## ACTIVITY:
Copy the listing verbatim, excluding any images found in it.
++++++
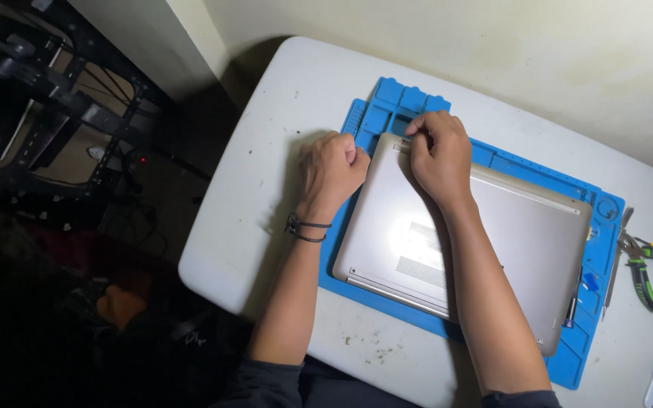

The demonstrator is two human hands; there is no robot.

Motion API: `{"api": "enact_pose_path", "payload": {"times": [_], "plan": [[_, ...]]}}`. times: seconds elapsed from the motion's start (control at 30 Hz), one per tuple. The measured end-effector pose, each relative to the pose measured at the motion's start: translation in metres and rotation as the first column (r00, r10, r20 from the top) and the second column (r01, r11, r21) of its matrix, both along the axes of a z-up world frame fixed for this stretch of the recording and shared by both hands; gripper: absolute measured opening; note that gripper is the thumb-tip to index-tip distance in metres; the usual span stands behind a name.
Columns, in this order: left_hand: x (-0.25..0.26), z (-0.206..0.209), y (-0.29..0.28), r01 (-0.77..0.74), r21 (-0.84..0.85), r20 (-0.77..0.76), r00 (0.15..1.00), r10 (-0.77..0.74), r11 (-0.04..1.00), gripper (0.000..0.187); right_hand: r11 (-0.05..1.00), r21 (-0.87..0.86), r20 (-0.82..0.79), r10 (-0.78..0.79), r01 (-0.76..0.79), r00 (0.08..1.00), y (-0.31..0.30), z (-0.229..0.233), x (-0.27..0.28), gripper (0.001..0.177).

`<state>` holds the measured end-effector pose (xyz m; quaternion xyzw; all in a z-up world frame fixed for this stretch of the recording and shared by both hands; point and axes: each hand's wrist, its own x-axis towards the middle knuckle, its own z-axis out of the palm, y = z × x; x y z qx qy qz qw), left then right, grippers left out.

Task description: The person is using a screwdriver to remove the screws from the bottom panel of a laptop on a repair mat.

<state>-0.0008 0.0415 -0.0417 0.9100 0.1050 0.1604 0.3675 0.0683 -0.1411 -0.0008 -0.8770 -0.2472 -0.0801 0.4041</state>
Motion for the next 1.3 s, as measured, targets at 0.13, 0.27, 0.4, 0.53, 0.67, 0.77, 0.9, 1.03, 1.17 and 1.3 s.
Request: {"api": "enact_pose_path", "payload": {"times": [0.13,0.27,0.4,0.53,0.67,0.77,0.9,1.03,1.17,1.3], "plan": [[0.003,-0.003,-0.004,-0.024,-0.017,-0.019,1.0,0.024,1.0,0.037,0.999,0.028,0.021,0.038,-0.039,0.999,-0.001,-0.004,0.006,0.023],[0.003,-0.003,-0.003,-0.018,-0.011,-0.023,1.0,0.018,1.0,0.032,0.998,0.017,0.021,0.052,-0.052,0.998,-0.001,-0.004,0.002,0.024],[0.006,-0.005,-0.005,-0.017,0.008,-0.027,0.999,0.017,1.0,0.032,0.997,0.011,0.028,0.079,-0.079,0.996,-0.015,-0.003,-0.002,0.021],[-0.005,0.017,-0.004,0.084,-0.001,-0.027,0.996,-0.084,0.996,0.032,0.999,0.019,0.055,0.033,-0.034,0.998,-0.039,0.017,-0.026,0.015],[-0.009,0.035,-0.006,0.097,0.045,-0.105,0.99,-0.092,0.994,0.032,0.999,-0.018,0.04,-0.037,0.038,0.999,-0.089,0.041,-0.061,0.019],[-0.004,0.025,-0.002,0.078,0.092,-0.136,0.989,-0.065,0.993,0.034,0.965,-0.128,0.128,-0.213,0.229,0.969,-0.145,0.045,-0.082,0.02],[-0.002,0.02,0.001,0.029,0.061,-0.172,0.985,-0.018,0.998,0.034,0.74,-0.371,0.229,-0.512,0.561,0.828,-0.227,0.037,-0.104,0.014],[-0.005,0.034,-0.004,0.019,0.008,-0.2,0.98,-0.017,1.0,0.035,0.659,-0.424,-0.014,-0.69,0.621,0.723,-0.248,0.051,-0.118,0.011],[-0.006,0.035,-0.005,0.012,-0.021,-0.221,0.975,-0.016,1.0,0.036,0.658,-0.486,-0.086,-0.691,0.575,0.718,-0.254,0.042,-0.12,0.016],[-0.007,0.042,-0.007,0.008,-0.039,-0.222,0.975,-0.016,0.999,0.036,0.667,-0.47,-0.114,-0.696,0.578,0.709,-0.249,0.045,-0.12,0.021]]}}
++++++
## TASK OUTPUT:
The demonstrator is two human hands; there is no robot.

Motion API: `{"api": "enact_pose_path", "payload": {"times": [_], "plan": [[_, ...]]}}`. times: seconds elapsed from the motion's start (control at 30 Hz), one per tuple. The measured end-effector pose, each relative to the pose measured at the motion's start: translation in metres and rotation as the first column (r00, r10, r20 from the top) and the second column (r01, r11, r21) of its matrix, both along the axes of a z-up world frame fixed for this stretch of the recording and shared by both hands; gripper: absolute measured opening; note that gripper is the thumb-tip to index-tip distance in metres; the usual span stands behind a name.
Columns, in this order: left_hand: x (-0.25..0.26), z (-0.206..0.209), y (-0.29..0.28), r01 (-0.77..0.74), r21 (-0.84..0.85), r20 (-0.77..0.76), r00 (0.15..1.00), r10 (-0.77..0.74), r11 (-0.04..1.00), gripper (0.000..0.187); right_hand: r11 (-0.05..1.00), r21 (-0.87..0.86), r20 (-0.82..0.79), r10 (-0.78..0.79), r01 (-0.76..0.79), r00 (0.08..1.00), y (-0.31..0.30), z (-0.229..0.233), x (-0.27..0.28), gripper (0.001..0.177).

`<state>` holds the measured end-effector pose (xyz m; quaternion xyzw; all in a z-up world frame fixed for this stretch of the recording and shared by both hands; point and axes: each hand's wrist, its own x-axis towards the middle knuckle, its own z-axis out of the palm, y = z × x; x y z qx qy qz qw), left then right, grippers left out.

Task description: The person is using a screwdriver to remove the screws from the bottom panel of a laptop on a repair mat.

<state>-0.0008 0.0415 -0.0417 0.9100 0.1050 0.1604 0.3675 0.0683 -0.1411 -0.0008 -0.8770 -0.2472 -0.0801 0.4041</state>
Motion for the next 1.3 s, as measured, targets at 0.13, 0.27, 0.4, 0.53, 0.67, 0.77, 0.9, 1.03, 1.17 and 1.3 s.
Request: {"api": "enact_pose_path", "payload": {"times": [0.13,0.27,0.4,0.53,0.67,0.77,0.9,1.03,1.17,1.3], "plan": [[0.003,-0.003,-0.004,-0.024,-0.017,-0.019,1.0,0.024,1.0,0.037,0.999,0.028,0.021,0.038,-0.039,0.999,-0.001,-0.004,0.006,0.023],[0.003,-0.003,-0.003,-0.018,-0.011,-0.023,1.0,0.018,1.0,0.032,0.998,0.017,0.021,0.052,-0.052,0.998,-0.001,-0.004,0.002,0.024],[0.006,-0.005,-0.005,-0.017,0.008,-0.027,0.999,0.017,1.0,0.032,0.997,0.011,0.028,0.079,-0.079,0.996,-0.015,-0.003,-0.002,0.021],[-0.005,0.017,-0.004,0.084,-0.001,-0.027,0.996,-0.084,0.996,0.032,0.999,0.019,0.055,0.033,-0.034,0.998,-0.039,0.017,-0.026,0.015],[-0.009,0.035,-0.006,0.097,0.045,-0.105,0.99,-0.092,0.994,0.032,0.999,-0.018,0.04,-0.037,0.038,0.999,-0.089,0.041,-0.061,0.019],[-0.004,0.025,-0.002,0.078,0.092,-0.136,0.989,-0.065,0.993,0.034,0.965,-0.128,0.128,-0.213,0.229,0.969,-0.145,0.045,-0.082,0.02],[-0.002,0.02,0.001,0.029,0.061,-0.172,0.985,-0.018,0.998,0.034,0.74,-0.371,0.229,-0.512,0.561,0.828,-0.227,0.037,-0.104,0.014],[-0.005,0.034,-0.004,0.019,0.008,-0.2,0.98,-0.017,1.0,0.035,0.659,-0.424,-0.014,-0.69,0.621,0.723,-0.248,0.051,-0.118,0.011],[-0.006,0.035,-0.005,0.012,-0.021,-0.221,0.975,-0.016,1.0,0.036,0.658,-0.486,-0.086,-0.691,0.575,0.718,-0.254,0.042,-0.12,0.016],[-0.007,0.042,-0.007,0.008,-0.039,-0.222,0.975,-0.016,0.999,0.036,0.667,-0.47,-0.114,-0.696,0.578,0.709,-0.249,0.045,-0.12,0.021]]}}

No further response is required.